* **Task prompt**
In the data below, give the number of lines that contain the word "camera". Nothing else is needed.

* **Information shown**
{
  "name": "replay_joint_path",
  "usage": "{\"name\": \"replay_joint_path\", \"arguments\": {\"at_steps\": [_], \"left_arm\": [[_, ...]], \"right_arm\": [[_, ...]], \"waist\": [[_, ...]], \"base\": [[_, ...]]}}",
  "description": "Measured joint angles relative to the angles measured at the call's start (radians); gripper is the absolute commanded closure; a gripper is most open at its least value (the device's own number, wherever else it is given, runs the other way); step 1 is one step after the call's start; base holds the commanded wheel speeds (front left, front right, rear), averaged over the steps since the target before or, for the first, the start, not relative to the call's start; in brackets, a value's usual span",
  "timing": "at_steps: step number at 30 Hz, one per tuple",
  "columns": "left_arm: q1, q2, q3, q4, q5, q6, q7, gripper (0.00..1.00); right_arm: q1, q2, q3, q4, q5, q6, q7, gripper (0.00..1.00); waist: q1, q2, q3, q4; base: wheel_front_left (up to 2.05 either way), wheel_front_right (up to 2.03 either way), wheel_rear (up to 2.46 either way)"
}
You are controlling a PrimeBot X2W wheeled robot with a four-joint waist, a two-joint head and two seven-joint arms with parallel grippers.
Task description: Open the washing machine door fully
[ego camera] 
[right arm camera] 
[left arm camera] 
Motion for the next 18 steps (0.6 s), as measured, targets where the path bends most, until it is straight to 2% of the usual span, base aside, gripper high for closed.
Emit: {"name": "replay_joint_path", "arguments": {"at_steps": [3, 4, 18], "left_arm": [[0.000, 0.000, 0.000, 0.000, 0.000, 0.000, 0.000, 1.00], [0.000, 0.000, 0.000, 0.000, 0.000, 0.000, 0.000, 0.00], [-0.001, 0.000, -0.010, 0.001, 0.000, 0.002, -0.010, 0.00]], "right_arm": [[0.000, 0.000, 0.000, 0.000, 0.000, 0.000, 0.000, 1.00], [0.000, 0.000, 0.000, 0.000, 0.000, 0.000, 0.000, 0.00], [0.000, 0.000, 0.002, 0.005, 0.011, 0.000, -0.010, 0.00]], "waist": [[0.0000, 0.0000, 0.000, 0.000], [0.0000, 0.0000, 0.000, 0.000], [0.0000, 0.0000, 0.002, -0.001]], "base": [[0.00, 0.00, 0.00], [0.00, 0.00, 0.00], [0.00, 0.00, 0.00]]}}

* **Your response**
3